HIGHLIGHTS

BATS Theatre, The Heyday Dome, 1 Kent Tce, Wellington

13/02/2017 - 15/02/2017

NZ Fringe Festival 2017 [reviewing supported by WCC]

Production Details



Tell my baby I’m back in town.

BATS Theatre, 1 Kent Tce, Mt Victoria, Wellington 6011
13-15 Feb, 7pm
BOOKINGS: fringe.co.nz
TICKETS: $18/$14/$12  



Dance ,


45 mins

Glittertainment

Review by James Stevenson 14th Feb 2017

I can’t find much information about Highlights anywhere. There’s no programme. The description online and in the Fringe programme just quotes what Google tells me is Kanye West’s song ‘Highlights’. The BATS website doesn’t have credits for crew, though it credits Lauren Byrne and Emma Martin (presumably the names of the two dancers who perform the show) where the production company’s name would normally go.

The Fringe programme credits the production company as How About Now, who I couldn’t find anything about and who are probably one of those companies that appear and vanish in one Fringe. I could find no mention of any other crew anywhere, so my best guess is that either the dancers did the choreography and conceived the show, and the only other crew is the lighting guy, or that the rest of the crew wished to remain anonymous. If it’s the latter, then I can guess why.

Usually when I go to a show I’ve read at least a description on the theatre’s website, so the lack of contextualising information is quite interesting and adds to the experience. If you’re planning to see this, just stop reading after this paragraph, know that I recommend the show, and come back once you’ve seen it.

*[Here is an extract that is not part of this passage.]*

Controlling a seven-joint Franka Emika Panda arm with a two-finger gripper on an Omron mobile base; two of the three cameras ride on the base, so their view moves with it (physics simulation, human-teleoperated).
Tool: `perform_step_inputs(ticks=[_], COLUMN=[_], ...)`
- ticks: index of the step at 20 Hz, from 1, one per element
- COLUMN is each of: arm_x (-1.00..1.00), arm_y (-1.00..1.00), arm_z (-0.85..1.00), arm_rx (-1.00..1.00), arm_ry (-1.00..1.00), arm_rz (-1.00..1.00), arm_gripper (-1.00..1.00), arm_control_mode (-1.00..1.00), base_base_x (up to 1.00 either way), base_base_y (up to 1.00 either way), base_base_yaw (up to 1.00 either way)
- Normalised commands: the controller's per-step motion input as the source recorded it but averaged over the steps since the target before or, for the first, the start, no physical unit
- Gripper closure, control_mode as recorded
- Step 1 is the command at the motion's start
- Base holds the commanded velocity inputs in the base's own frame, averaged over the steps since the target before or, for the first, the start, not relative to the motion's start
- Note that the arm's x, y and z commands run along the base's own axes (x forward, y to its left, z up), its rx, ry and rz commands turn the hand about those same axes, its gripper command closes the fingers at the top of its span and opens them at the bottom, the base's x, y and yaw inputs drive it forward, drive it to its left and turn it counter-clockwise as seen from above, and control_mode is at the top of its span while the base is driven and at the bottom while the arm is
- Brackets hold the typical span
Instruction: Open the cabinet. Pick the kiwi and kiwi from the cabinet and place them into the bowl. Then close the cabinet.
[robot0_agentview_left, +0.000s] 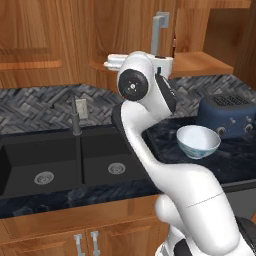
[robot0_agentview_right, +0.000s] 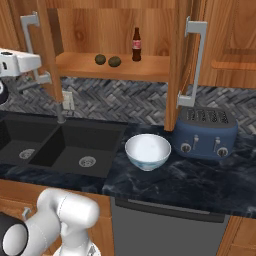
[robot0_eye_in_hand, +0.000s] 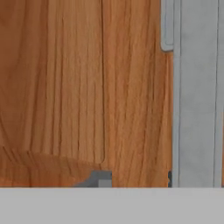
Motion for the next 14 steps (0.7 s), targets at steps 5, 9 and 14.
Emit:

The show expertly balances dances of intense, sometimes exhausting, energy with quieter and more relaxed though no less skilful scenes. We open with a projected video featuring the stars of the show: two dancers with no trousers and really long shirts, the colour white, the colour peach, loud melodic electronic beats, glitter. 

That glitter is everywhere. When we enter, there’s glitter laid out in a square on the Dome stage. Over the course of the show, a triangle pointing at the audience and the world ‘sparkle’ above it is drawn by the dancers in that rectangle. Those shapes are then broken up as the dancers smear the glitter all over the place.

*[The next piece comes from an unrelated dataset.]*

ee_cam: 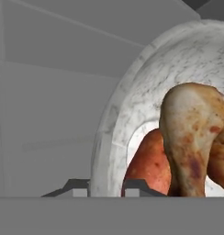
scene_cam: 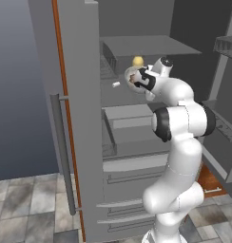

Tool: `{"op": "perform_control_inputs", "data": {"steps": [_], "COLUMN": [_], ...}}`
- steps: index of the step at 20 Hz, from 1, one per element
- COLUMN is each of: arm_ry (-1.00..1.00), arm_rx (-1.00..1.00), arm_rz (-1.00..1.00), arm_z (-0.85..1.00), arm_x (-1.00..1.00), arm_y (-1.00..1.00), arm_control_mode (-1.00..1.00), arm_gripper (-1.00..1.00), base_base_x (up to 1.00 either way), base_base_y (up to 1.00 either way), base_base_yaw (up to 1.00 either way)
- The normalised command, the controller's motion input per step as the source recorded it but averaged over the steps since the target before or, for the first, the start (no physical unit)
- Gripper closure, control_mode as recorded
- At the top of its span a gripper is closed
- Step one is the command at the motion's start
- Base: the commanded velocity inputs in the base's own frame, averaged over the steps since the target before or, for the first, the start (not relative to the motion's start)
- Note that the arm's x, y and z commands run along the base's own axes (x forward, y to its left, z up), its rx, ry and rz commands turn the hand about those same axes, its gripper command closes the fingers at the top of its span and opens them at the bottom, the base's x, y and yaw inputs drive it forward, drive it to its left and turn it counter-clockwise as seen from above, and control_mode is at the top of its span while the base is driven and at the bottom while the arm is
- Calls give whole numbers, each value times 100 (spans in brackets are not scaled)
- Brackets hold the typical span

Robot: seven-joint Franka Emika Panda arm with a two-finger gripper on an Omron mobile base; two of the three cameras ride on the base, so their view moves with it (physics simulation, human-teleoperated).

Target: Pick the chicken drumstick and sweet potato from their plates and place them in the bowl. Then put the bowl in the fridge.

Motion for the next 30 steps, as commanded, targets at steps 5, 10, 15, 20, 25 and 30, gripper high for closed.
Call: {"op": "perform_control_inputs", "data": {"steps": [5,10,15,20,25,30], "arm_ry": [0,0,0,0,0,-2], "arm_rx": [0,0,2,3,4,3], "arm_rz": [2,0,0,0,0,0], "arm_z": [-2,0,2,6,10,8], "arm_x": [3,0,0,-14,-24,-34], "arm_y": [0,0,0,0,0,0], "arm_control_mode": [-100,-100,-100,-100,-100,-100], "arm_gripper": [-100,-100,-100,-100,-100,-100], "base_base_x": [0,0,0,0,0,0], "base_base_y": [0,0,0,0,0,0], "base_base_yaw": [0,0,0,0,0,0]}}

They cover themselves with glitter, they roll and writhe in it, they sprinkle it on their bodies and on their faces, one of them puts it in her mouth. They sprinkle it in the air and it has an amazing glimmering effect in the stage lights. It’s the biggest technical juggling act in the production. They produce glitter from packets (including a container from a Kinder Surprise egg) in their clothes and from plastic jugs at the side of the stage. The show is in large part about glitter.

It’s also about movement. Byrne and Martin are impressive dancers, and they create interesting shapes as they move across the stage, from the rhythmic strutting of a sequence set to the sound of a clock just after that video-projection opening to energetic dancing set to Fly My Pretties’ ‘Mud and Stardust’ to the aforementioned glitter-smearing contortions.

The soundtrack includes quite a bit of R&B and hip-hop, such as Frank Ocean’s ‘Nikes’, Kanye West’s ‘Fade’ and a remix of Drake’s ‘Started at the Bottom’. There are several notable quiet and silent parts, many of which are occupied by the laying-out and sprinkling of glitter. The dancers are also very impressive in their arrangement of glitter (I realise that that’s an odd sentence).

This is an entertaining aesthetic exercise and I commend the people behind it, whoever they are. Shout-out also to the child who went onto the stage after the show was over and did a little dance in the glitter.